Manjushree Thapa’s All of Us in Our Own Lives, set in Nepal (her country of origin) is about the murky world of global aid and the complicated structure of the donor agencies and power struggles. She examines the theme through the eyes of her female protagonist and says “the ones who receive aid are the most powerless people”. She explains “life is suffering and how to alleviate it is through personal discoveries of creating characters and stories of interrelatedness”.
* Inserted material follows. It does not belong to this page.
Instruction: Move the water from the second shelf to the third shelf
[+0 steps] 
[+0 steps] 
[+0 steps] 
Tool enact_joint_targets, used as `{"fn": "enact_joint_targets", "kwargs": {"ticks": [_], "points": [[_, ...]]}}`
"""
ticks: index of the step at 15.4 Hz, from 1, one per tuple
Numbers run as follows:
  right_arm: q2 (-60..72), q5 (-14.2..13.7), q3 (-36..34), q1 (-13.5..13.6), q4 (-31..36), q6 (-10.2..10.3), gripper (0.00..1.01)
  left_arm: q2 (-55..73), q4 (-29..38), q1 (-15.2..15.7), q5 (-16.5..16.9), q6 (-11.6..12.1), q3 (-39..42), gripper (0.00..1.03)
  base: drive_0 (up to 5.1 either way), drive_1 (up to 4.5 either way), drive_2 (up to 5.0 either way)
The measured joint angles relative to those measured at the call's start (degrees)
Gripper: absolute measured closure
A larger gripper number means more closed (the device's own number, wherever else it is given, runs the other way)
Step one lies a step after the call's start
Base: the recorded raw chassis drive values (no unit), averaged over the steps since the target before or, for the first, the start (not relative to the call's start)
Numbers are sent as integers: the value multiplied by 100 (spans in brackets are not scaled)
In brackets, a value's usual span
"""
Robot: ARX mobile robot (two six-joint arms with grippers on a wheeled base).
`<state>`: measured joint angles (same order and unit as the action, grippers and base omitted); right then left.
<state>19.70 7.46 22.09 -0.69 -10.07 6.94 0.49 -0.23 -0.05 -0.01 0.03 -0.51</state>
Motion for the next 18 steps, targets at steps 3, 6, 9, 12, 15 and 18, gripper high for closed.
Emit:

Rahul Varma’s work, Truth and Treason, is actually a play trying to establish a revelation of perspective other than the Western peers portray. His main focus through his plays are “to fill the bookshelves of Canada with more than what they are – represent more ethnic voices and issues- not marginalized writers of colour”. Rahul is an artistic director of Teesri Duniya and sees himself as a contemporary contributory writer.

The panel was an interesting one which brought out the underlying theme of why authors write and create characters. Novels are a way to explore paths not taken or can be a cathartic journey, or even can be to answer burning issues and questions. The authors brought home the importance of diversity and within that revealed the threads of human emotions which link us all together.

The second part of the afternoon was an interview or rather an in-conversation interaction with author Vikas Swarup by Anirudh Bhattacharyya (himself an author and journalist).

Vikas Swarup is author of Q & A (2005) the novel which was adapted to film under the title of Slumdog Millionaire. The film was critically acclaimed in India and abroad and went on to win numerous awards including ten Oscar nominations of which it won eight, including Best Picture and Best Director.

Vikas Swarup is also an Indian diplomat currently posted in Ottawa as the High Commissioner of India. Bhattacharya skillfully steered the interview to reveal a dignified diplomat who has a penchant for writing his signature society thrillers with a hook and twist and an iconic sense of humour.

Swarup was pleased to be invited to the festival and said “Toronto needs this inclusiveness in events like these. IFOA is a great place to have multicultural voices to be heard especially given that Canada is one of the most welcoming countries for people from all over the globe. You can be comfortable in your own skin in the communities here with no glass ceiling and can achieve success in all walks of life.”

Swarup’s contribution to contemporary literature cannot be overlooked. His book Q & A is part of the optional literature reading list for high school students around the globe. His second novel in 2008, Six Suspects has been translated into more than 40 languages as has Q & A. And the third novel Accidental Apprentice (2013) explores corruption and greed in India.

Despite all the progress in technology, the festival reveals the popularity of reading and role of libraries in Canada. Books and voices in words bring communities together and the voice of multiculturalism is getting stronger and bolder. Contemporary writers are not afraid to approach bold themes and flavour their books with palettes of their countries of origin for a whole new literary world.